■ **Data block**
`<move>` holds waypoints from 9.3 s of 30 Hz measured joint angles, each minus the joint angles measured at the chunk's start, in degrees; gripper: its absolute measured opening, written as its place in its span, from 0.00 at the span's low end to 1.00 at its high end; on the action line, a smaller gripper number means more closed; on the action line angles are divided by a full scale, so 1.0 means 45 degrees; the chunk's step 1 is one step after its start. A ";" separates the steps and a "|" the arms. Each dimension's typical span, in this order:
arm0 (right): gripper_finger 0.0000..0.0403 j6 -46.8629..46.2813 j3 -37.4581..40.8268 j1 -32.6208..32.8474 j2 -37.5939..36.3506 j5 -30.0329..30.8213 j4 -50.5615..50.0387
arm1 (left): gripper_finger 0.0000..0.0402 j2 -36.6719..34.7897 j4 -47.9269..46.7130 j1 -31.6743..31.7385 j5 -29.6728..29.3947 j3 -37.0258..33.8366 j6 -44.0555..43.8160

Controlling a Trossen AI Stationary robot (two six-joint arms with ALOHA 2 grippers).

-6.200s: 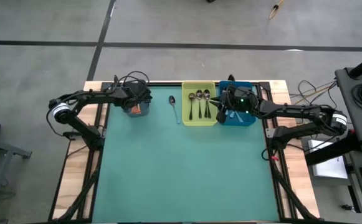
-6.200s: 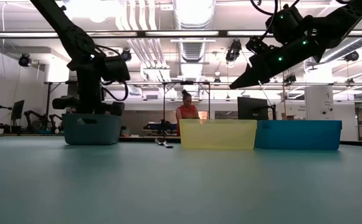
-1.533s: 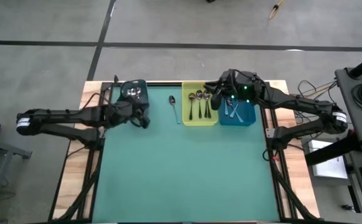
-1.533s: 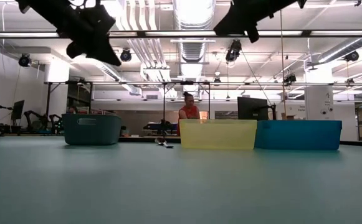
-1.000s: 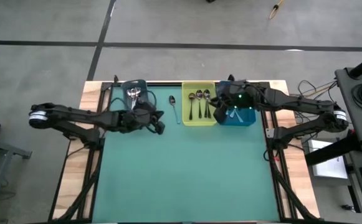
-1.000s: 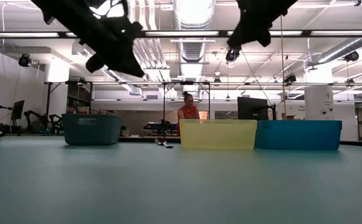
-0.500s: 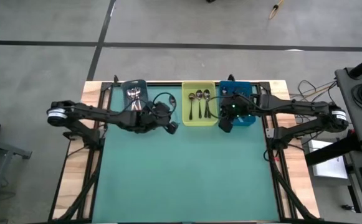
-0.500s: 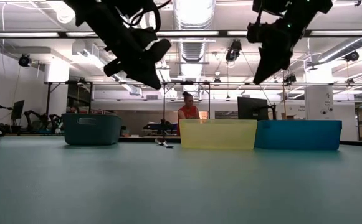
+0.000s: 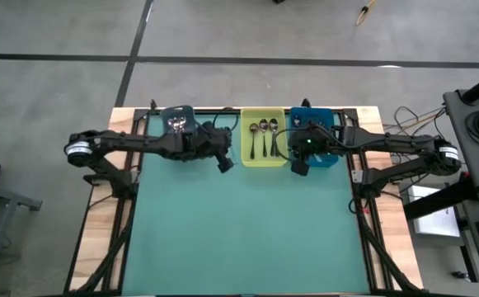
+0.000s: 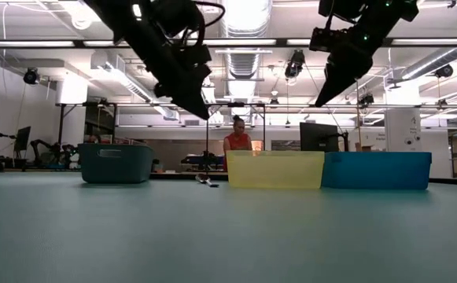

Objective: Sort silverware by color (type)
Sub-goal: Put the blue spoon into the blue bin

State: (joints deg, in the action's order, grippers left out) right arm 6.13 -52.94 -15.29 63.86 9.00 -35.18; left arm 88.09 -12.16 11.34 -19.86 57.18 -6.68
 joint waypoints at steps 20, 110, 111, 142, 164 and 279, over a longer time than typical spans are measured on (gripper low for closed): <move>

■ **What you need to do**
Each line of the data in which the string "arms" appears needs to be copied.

■ **Solution to this problem**
`<move>` holds waypoints from 9.3 s of 30 Hz measured joint angles, each minus the joint angles measured at the chunk's start, in degrees; gripper: its absolute measured opening, written as its place in its span, from 0.00 at the span's low end to 1.00 at its high end; on the action line, a smaller gripper number means more closed; on the action line angles are divided by a full scale, so 1.0 means 45 degrees; the chunk's step 1 is one step after its start. A ";" separates the steps and a "|" the arms. Each dimension's typical span, in this order:
Controlling a Trossen AI Stationary robot (two six-joint arms with ALOHA 2 grippers).

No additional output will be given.